SMSOE Seminar Series
The School of Marine Science and Ocean Engineering invites you to our monthly seminar series! Starting March 1 and repeating monthly through May, this series is designed to bring the UNH and local marine communities together to learn, discuss, network and hopefully to develop new ideas and ways to collaborate with partners both on and off campus. Each seminar will include several short talks relating to the seminar's theme, followed by an opportunity for questions, and a social. Light refreshments and cash bar will be available. The seminars are launched with the following goals in mind:
- Promote awareness and identity for the SMSOE Community both within and outside of UNH.
- Build connections both on- and off-campus among UNH researchers, students, educators, stakeholders and others around important topics related to marine and coastal resources.
- Facilitate discussions that will help focus research and other efforts to effectively address challenges and opportunities facing management of marine and coastal resources.
The event is designed to include one hour of presentations and q&A followed by a one-hour social.

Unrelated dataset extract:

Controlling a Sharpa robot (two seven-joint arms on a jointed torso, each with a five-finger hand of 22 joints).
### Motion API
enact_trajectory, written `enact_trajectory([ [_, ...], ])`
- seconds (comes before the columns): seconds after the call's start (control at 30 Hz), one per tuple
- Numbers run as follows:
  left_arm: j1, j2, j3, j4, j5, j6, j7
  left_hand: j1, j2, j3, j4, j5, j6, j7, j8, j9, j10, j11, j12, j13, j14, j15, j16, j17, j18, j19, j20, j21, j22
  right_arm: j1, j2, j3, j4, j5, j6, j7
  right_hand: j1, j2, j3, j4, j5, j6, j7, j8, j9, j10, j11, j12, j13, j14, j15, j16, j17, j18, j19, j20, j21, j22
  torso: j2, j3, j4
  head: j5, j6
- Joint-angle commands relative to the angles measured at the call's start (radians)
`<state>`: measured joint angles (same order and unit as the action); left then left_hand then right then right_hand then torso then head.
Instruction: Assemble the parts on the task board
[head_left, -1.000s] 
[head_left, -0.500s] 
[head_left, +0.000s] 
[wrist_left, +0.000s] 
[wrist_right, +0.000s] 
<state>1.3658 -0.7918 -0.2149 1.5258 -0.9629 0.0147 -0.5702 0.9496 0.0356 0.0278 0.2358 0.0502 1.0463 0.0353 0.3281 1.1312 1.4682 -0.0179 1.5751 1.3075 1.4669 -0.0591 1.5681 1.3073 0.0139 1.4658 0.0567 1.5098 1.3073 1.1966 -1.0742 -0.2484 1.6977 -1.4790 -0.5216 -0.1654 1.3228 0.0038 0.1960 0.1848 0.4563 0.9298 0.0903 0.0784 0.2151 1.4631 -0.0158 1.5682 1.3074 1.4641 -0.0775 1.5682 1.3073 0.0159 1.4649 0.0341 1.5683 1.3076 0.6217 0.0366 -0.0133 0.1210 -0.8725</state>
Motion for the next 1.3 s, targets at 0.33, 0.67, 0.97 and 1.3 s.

Seafood and a Healthy Great Bay Estuary: A Granite State Challenge
The Great Bay Estuary supports a wealth of ecosystem services including an emerging oyster aquaculture industry, populations of commercially valuable fish and lobster species, and a ecosystem that supports abundant wildlife and recreational opportunities. However, like many estuaries globally, Great Bay is on the front lines of human impacts, including ocean acidification, warming and changing weather patterns associated with climate change, invasive species, and altered sediment dynamics and pollution from runoff and sewage treatment facilities. In response, Great Bay is the focus of a wealth of research and efforts to manage these impacts. This is truly a Granite State Challenge. Come learn how SMSOE Scientists are contributing to these efforts and join a discussion of what we know, what we need to learn more about, and what we can do to improve the health and resilience of the Great Bay Estuary.
The Ecology of Pathogenic Vibrio Species in New England Coastal Waters presented by Dr. Stephen Jones, Research Associate Professor of Natural Resources
Hydrodynamic Modeling of the Great Bay presented by Dr. Tom Lippmann, Associate Professor of Oceanography
The ecology of oyster farms in the Great Bay Estuary presented by Dr. Ray Grizzle, Research Professor of Biological Sciences
Invasive species in coastal New Hampshire and the Great Bay presented by Dr. Jennifer Dijkstra, Research Assistant Professor
Date: Wednesday, April 5
Time: 4 pm - 6 pm
Location: Squamscott Room, Holloway Commons, UNHP
Parking: Public Parking is available within walking distance to Holloway Commons. Please visit the UNH Transportation Services webpage for parking locations and campus map. All standard UNH parking fees apply.